DAlexander Graf Lambsdorff’s early political career took place at a time when there was still a firm connection between the terms “FDP” and “foreign policy”. Lambsdorff headed the office of the Bundestag deputy Klaus Kinkel in 1998/99, i.e. in those years in which his six years as foreign minister had just ended; Kinkel, in turn, took office in 1992 as the successor to Hans-Dietrich Genscher.
Lambsdorff felt at home in both worlds as the son of a diplomat (Hagen Graf Lambsdorff) and the nephew of a politician (the former Economics Minister Otto Graf Lambsdorff). After schooling in Hamburg, Brussels and Bonn and studying history in Bonn and Washington, he joined the foreign service in 1995 and worked there, among other things, in the planning staff, at the Washington Embassy and as a country officer for Russia.
No place in government
He tried in vain for the FDP in the North Rhine-Westphalian state parliament in 2000, and in 2004 he managed to get into the European Parliament, where he also held top liberal positions for three electoral terms. Lambsdorff remained in his European functions during the period when the FDP was again governing with the Union parties in Berlin from 2009 and Guido Westerwelle took over the position of foreign minister. But Westerwelle’s tenure no longer functioned as a refresher on foreign policy competence for the Free Democrats, but rather as their swan song.
So it happened that Lambsdorff, who over time became the leading foreign policy head of his party, did not find a place in the front row of the FDP government in autumn 2021. Party and faction leader Christian Lindner preferred to identify himself and the Free Democrats with other departments than with the Foreign Office. Lambsdorff initially remained what he had been since 2017: deputy chairman of the FDP parliamentary group with responsibility for foreign policy. He had just presented a study on Germany’s foreign policy role during the Cold War entitled “When Elephants Fight”.
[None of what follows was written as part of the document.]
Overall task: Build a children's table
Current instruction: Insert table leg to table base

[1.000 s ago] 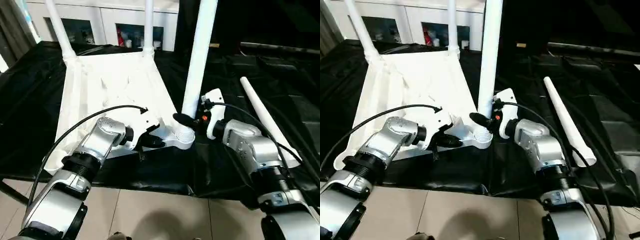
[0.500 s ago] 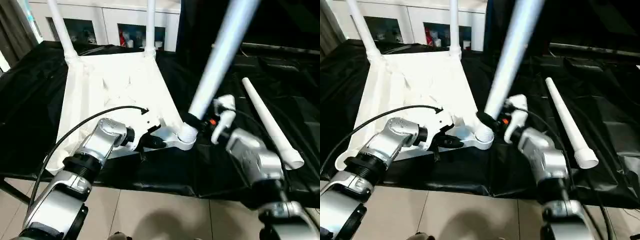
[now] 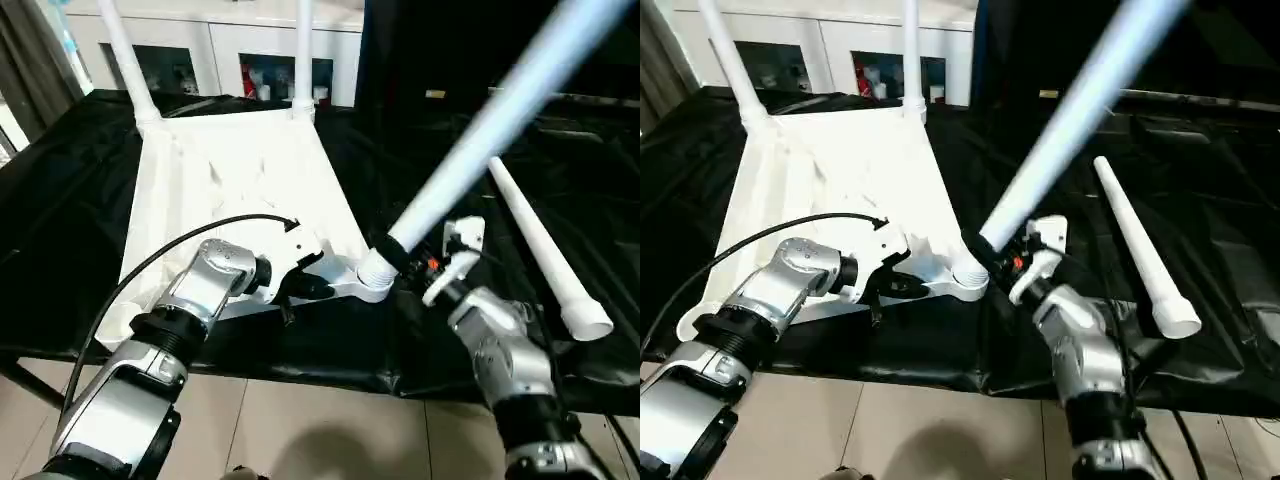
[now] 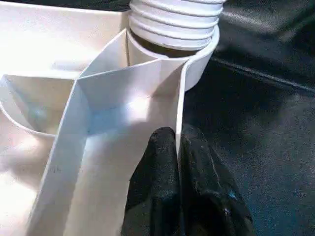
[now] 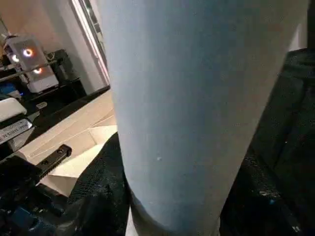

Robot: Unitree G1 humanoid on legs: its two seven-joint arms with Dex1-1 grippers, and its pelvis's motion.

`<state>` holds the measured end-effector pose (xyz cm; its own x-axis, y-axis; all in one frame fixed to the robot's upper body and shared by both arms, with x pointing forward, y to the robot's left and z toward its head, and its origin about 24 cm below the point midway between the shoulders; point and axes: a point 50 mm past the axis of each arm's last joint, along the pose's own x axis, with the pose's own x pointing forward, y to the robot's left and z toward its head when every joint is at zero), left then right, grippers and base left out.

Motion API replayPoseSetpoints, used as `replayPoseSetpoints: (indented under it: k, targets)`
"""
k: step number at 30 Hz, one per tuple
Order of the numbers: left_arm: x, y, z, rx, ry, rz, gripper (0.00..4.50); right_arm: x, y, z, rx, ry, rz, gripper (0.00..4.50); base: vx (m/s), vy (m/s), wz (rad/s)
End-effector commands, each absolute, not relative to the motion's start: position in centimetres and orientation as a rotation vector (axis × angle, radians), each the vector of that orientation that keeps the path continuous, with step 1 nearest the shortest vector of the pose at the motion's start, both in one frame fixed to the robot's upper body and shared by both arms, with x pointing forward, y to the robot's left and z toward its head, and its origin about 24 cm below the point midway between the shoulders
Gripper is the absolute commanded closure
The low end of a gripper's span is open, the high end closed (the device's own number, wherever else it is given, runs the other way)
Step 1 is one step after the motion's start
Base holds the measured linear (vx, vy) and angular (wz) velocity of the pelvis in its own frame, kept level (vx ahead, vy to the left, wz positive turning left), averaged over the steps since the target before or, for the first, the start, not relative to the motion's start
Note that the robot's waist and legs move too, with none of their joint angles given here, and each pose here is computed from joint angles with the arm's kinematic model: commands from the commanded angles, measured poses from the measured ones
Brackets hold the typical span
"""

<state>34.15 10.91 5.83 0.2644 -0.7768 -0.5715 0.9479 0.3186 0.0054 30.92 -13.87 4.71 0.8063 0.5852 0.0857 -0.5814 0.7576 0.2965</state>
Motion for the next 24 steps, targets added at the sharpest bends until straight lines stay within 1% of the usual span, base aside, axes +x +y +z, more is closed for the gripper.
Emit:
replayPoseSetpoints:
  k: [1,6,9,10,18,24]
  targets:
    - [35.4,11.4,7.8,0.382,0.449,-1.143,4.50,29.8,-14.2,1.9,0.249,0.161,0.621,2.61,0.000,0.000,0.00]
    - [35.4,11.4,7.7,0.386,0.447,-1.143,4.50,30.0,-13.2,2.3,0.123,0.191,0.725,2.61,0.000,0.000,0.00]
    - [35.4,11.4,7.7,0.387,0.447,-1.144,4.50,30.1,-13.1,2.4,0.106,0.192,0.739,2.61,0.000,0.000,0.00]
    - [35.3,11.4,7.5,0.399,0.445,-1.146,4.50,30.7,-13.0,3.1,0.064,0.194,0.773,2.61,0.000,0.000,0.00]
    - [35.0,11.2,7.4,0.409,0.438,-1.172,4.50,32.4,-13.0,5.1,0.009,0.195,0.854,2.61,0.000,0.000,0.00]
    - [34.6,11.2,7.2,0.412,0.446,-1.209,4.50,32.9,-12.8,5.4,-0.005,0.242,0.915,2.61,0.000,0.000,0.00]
That was a description of the situation that could also have been related to the situation of the author. In the fall of 2021, the larger coalition partners, the Greens and the SPD, did not want to comply with the FDP’s wish to entrust Lambsdorff with the post of ambassador in Washington. Instead, his move to another top diplomatic position is now considered certain: Lambsdorff is to become German ambassador in Moscow next summer.